- Directions -
Reproduce all the lines below exactly and omit the images.

- Dataset excerpt -
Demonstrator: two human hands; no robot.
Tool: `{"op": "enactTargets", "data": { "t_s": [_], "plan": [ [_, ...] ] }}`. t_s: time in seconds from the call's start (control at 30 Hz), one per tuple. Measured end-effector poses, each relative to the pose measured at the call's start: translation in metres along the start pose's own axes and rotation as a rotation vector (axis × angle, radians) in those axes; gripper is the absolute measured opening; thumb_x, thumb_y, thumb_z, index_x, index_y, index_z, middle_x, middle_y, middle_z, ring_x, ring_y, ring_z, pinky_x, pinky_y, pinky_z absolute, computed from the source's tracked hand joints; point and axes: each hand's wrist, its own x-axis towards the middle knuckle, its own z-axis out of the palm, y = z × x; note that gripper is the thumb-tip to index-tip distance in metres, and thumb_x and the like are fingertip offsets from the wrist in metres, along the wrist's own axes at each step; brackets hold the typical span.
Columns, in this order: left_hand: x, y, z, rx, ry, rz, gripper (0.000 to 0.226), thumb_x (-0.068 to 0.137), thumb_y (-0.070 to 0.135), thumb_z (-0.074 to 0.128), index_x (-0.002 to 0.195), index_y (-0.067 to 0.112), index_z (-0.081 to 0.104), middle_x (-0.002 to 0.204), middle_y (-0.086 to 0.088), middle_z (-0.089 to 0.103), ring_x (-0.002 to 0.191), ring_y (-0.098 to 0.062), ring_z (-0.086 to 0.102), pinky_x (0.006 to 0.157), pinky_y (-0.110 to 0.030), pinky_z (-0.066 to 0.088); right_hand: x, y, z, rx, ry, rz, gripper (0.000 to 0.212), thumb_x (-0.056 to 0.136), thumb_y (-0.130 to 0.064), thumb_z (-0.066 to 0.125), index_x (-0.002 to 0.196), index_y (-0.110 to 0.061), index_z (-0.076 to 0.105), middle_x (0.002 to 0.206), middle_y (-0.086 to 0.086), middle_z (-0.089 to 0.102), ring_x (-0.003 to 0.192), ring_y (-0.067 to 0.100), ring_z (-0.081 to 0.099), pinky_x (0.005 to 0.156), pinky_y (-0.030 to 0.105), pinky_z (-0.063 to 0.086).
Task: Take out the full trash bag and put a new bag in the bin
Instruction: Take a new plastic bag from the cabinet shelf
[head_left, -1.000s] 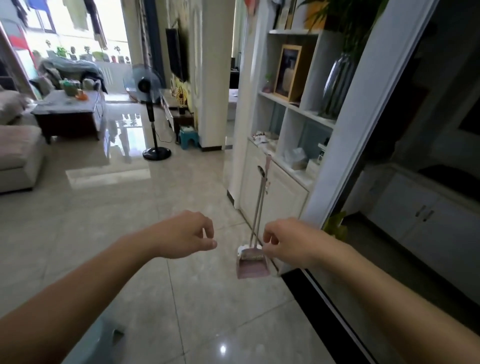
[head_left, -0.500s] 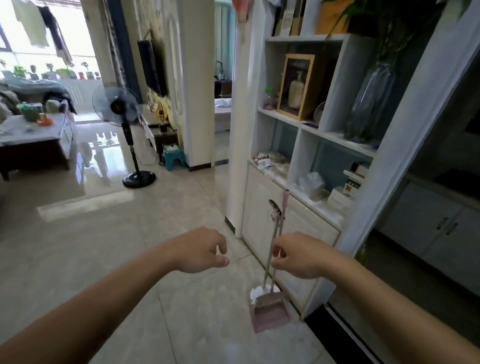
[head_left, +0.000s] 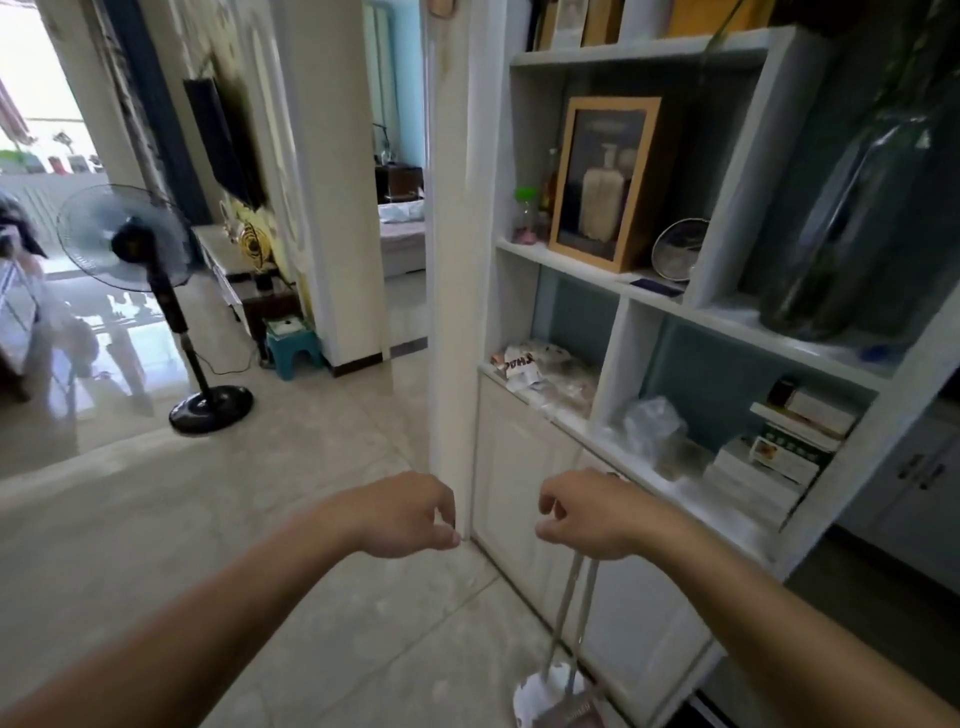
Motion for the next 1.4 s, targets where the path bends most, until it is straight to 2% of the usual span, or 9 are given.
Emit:
{"op": "enactTargets", "data": {
  "t_s": [0.07,0.3,0.5,0.63,0.87,0.97,1.2,1.33,1.4],
  "plan": [
    [0.037,-0.018,-0.017,-0.002,-0.007,-0.001,0.041,0.095,0.045,0.054,0.125,0.017,0.06,0.125,-0.001,0.061,0.107,-0.015,0.057,0.083,-0.024,0.041,0.043,0.002,-0.015,0.029,-0.014,0.006,0.04,0.089,-0.048,0.056,0.123,-0.026,0.058,0.119,-0.002,0.06,0.101,0.018,0.06,0.092,0.041,0.051],
    [0.161,-0.076,-0.082,0.027,-0.04,0.05,0.043,0.093,0.045,0.055,0.126,0.018,0.059,0.124,-0.004,0.061,0.11,-0.018,0.056,0.082,-0.026,0.04,0.158,0.013,-0.061,0.08,-0.028,0.059,0.041,0.091,-0.045,0.056,0.125,-0.023,0.058,0.124,-0.002,0.06,0.104,0.017,0.06,0.091,0.036,0.051],
    [0.272,-0.109,-0.123,0.061,-0.066,0.175,0.044,0.089,0.049,0.058,0.122,0.021,0.06,0.12,-0.004,0.063,0.105,-0.02,0.059,0.09,-0.034,0.048,0.242,0.02,-0.086,0.071,0.038,0.189,0.035,0.092,-0.044,0.056,0.117,-0.02,0.062,0.113,0.001,0.063,0.096,0.018,0.061,0.088,0.038,0.053],
    [0.329,-0.134,-0.149,0.11,-0.126,0.287,0.044,0.092,0.048,0.056,0.126,0.019,0.059,0.127,-0.002,0.059,0.112,-0.019,0.056,0.084,-0.027,0.041,0.293,0.018,-0.099,0.158,0.087,0.311,0.033,0.093,-0.038,0.058,0.112,-0.012,0.066,0.112,0.01,0.067,0.1,0.026,0.065,0.088,0.041,0.054],
    [0.418,-0.172,-0.192,0.174,-0.161,0.442,0.044,0.092,0.046,0.057,0.127,0.019,0.059,0.128,-0.002,0.059,0.114,-0.018,0.056,0.082,-0.024,0.038,0.366,0.023,-0.119,0.255,0.129,0.478,0.03,0.092,-0.037,0.056,0.114,-0.018,0.062,0.114,0.004,0.064,0.099,0.021,0.061,0.09,0.038,0.051],
    [0.45,-0.179,-0.197,0.176,-0.198,0.477,0.045,0.09,0.049,0.057,0.126,0.021,0.059,0.127,-0.004,0.06,0.113,-0.019,0.056,0.086,-0.028,0.043,0.386,0.029,-0.12,0.236,0.107,0.535,0.034,0.095,-0.036,0.054,0.123,-0.017,0.058,0.124,0.004,0.059,0.107,0.021,0.058,0.092,0.036,0.049],
    [0.52,-0.169,-0.196,0.172,-0.299,0.547,0.048,0.092,0.046,0.057,0.13,0.018,0.057,0.126,-0.005,0.062,0.114,-0.02,0.055,0.088,-0.028,0.043,0.427,0.077,-0.114,0.304,0.132,0.605,0.046,0.098,-0.029,0.053,0.142,-0.021,0.045,0.143,0.005,0.05,0.125,0.022,0.051,0.099,0.03,0.041],
    [0.56,-0.153,-0.189,0.177,-0.34,0.531,0.048,0.092,0.048,0.055,0.132,0.02,0.055,0.126,-0.004,0.062,0.118,-0.021,0.051,0.099,-0.033,0.041,0.455,0.12,-0.096,0.337,0.135,0.644,0.054,0.096,-0.031,0.056,0.146,-0.022,0.038,0.142,0.006,0.051,0.125,0.024,0.052,0.096,0.027,0.041],
    [0.577,-0.145,-0.186,0.187,-0.36,0.514,0.048,0.092,0.048,0.055,0.131,0.02,0.055,0.129,-0.002,0.06,0.118,-0.019,0.053,0.099,-0.032,0.041,0.47,0.141,-0.084,0.329,0.141,0.664,0.062,0.094,-0.032,0.056,0.15,-0.022,0.031,0.141,0.005,0.051,0.126,0.025,0.05,0.102,0.03,0.041]
  ]
}}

- Reply to the task -
Demonstrator: two human hands; no robot.
Tool: `{"op": "enactTargets", "data": { "t_s": [_], "plan": [ [_, ...] ] }}`. t_s: time in seconds from the call's start (control at 30 Hz), one per tuple. Measured end-effector poses, each relative to the pose measured at the call's start: translation in metres along the start pose's own axes and rotation as a rotation vector (axis × angle, radians) in those axes; gripper is the absolute measured opening; thumb_x, thumb_y, thumb_z, index_x, index_y, index_z, middle_x, middle_y, middle_z, ring_x, ring_y, ring_z, pinky_x, pinky_y, pinky_z absolute, computed from the source's tracked hand joints; point and axes: each hand's wrist, its own x-axis towards the middle knuckle, its own z-axis out of the palm, y = z × x; note that gripper is the thumb-tip to index-tip distance in metres, and thumb_x and the like are fingertip offsets from the wrist in metres, along the wrist's own axes at each step; brackets hold the typical span.
Columns, in this order: left_hand: x, y, z, rx, ry, rz, gripper (0.000 to 0.226), thumb_x (-0.068 to 0.137), thumb_y (-0.070 to 0.135), thumb_z (-0.074 to 0.128), index_x (-0.002 to 0.195), index_y (-0.067 to 0.112), index_z (-0.081 to 0.104), middle_x (-0.002 to 0.204), middle_y (-0.086 to 0.088), middle_z (-0.089 to 0.103), ring_x (-0.002 to 0.191), ring_y (-0.098 to 0.062), ring_z (-0.086 to 0.102), pinky_x (0.006 to 0.157), pinky_y (-0.110 to 0.030), pinky_z (-0.066 to 0.088); right_hand: x, y, z, rx, ry, rz, gripper (0.000 to 0.212), thumb_x (-0.056 to 0.136), thumb_y (-0.130 to 0.064), thumb_z (-0.066 to 0.125), index_x (-0.002 to 0.196), index_y (-0.110 to 0.061), index_z (-0.076 to 0.105), middle_x (0.002 to 0.206), middle_y (-0.086 to 0.086), middle_z (-0.089 to 0.102), ring_x (-0.003 to 0.192), ring_y (-0.067 to 0.100), ring_z (-0.081 to 0.099), pinky_x (0.005 to 0.156), pinky_y (-0.030 to 0.105), pinky_z (-0.063 to 0.086).
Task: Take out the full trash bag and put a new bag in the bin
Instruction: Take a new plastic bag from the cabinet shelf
[head_left, -1.000s] 
[head_left, -0.500s] 
[head_left, +0.000s] 
Motion for the next 1.4 s, targets where the path bends most, until it is straight to 2% of the usual span, or 9 are given.
Emit:
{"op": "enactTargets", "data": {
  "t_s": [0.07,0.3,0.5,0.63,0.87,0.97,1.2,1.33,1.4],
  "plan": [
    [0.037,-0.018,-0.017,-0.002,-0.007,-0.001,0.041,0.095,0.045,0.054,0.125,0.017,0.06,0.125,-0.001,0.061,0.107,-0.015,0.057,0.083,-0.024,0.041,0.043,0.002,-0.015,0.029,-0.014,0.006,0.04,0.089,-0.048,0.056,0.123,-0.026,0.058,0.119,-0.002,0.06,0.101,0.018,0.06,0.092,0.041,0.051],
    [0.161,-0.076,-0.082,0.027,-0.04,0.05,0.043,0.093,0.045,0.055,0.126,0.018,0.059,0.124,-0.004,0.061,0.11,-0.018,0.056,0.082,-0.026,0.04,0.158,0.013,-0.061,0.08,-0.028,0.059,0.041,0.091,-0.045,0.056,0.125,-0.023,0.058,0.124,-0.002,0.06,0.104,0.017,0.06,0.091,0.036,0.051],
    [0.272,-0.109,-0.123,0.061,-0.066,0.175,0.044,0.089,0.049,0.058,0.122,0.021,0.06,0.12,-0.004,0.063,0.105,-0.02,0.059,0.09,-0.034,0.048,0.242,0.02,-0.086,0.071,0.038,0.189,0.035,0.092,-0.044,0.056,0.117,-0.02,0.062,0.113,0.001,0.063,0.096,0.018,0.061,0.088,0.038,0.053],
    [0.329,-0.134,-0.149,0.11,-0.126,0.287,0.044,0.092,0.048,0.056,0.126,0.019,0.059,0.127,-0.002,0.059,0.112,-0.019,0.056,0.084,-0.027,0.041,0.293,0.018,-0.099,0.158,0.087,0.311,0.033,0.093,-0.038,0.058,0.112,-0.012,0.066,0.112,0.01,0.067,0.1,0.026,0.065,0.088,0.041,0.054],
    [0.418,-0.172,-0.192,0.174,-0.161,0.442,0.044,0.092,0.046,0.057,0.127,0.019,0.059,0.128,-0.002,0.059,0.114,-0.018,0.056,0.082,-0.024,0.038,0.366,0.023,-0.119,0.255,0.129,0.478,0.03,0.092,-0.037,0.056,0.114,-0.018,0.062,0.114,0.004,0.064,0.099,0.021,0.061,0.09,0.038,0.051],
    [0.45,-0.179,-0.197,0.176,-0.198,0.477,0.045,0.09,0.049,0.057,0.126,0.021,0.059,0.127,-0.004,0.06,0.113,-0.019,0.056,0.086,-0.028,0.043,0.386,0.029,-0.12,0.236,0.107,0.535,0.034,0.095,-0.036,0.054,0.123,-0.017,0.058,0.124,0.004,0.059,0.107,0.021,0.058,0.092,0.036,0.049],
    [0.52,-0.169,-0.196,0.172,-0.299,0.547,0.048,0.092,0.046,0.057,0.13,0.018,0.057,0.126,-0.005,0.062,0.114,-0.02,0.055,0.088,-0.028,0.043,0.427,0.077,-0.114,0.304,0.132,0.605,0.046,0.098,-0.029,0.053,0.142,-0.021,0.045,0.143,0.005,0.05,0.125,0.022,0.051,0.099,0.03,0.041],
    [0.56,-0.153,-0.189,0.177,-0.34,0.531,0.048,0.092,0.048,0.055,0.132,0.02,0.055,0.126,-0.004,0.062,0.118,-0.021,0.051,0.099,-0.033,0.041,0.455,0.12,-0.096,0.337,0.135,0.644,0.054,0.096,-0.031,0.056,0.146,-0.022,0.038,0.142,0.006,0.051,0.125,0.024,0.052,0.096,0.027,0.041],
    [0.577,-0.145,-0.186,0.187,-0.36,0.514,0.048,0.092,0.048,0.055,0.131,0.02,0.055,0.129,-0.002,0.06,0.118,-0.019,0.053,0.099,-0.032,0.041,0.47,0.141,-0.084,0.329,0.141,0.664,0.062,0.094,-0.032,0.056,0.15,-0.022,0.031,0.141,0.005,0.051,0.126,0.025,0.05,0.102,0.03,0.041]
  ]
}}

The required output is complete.